How many times do you come to Sunday and feel truly rested and rejuvenated for the coming week? Why is it so difficult to allow ourselves relax and “do nothing”?

Consider an insight from physics. Newton's first law describes the truth of momentum: an object at rest will stay at rest, and an object in motion will remain in motion, unless acted upon by an outside force. The same principle is at work in humans. We tend to repeat the same behaviors and attitudes unless an outside influence forces us to change. It's the natural result of neuroplasticity, our brain's ability to rewire itself according to patterns of usage. If we do the same thing enough times, that habit sinks into our brain structure, and it becomes harder to change.

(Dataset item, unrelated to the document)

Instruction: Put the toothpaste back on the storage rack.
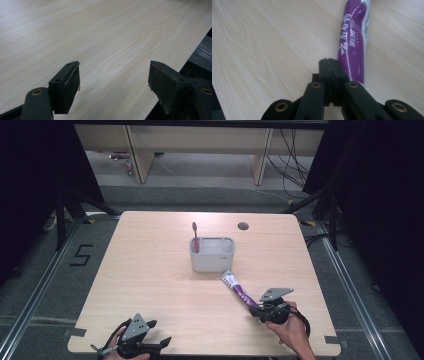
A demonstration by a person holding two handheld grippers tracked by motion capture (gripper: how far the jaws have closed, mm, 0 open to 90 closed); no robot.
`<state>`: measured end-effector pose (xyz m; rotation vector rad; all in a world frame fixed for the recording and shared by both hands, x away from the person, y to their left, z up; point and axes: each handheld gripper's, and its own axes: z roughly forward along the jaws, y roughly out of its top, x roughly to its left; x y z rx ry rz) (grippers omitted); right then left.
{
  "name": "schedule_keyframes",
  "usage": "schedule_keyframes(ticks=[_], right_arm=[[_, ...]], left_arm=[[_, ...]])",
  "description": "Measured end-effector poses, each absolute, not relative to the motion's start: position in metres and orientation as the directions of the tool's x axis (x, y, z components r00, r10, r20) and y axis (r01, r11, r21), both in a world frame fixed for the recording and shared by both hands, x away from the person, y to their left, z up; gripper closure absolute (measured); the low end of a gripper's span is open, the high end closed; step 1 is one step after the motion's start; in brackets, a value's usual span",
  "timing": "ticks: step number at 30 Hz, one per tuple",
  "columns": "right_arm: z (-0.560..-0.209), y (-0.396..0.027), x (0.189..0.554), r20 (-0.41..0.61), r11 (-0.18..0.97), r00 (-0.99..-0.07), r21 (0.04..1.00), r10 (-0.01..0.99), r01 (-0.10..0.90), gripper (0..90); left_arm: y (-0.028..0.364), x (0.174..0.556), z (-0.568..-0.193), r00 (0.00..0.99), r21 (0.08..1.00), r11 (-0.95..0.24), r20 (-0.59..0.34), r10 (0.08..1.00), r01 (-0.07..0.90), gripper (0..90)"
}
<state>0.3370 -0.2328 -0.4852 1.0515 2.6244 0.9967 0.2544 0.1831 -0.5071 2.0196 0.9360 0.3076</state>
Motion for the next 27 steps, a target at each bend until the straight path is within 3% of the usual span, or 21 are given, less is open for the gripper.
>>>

From this perspective, we spend 5 days building up a momentum of busyness and stress. This momentum carries into the weekend, and so we stay busy – if just mentally - unless something intervenes. Two days off allows us to slow things down a little bit, but then it's Monday, and we're building speed again. Even a whole week of vacation will barely make a dent, especially if we fill it with sightseeing and activities.

We need a direct and sustained intervention if we want to truly slow down and create a new, conscious direction in our lives. Yoga offers time-tested methods for doing exactly that. Yoga class is helpful, especially if it is designed to change our energetic momentum*. But 90 minutes of yoga once or twice a week can only redirect our momentum slightly. How long does that post-yoga bliss really last? How long before our shoulder tense up again, or we find ourselves stressing out over trivial things?

In order to really STOP, we need to separate ourselves from our normal routine for an extended period of time. This the purpose of a yoga retreat. Over a whole day (or week... or month...), in the supportive structure of retreat, we have time and space to 1) see our momentum for what it is – usually a collection of habits we've picked up unconsciously from parents/friends/society - and 2) consciously redirect our life though the skillful application of yoga.

Going on a retreat is a way to truly take time “off”. Stepping away from our daily life, we dive deep into our practice, and reconnect to what truly nurtures and motivates us.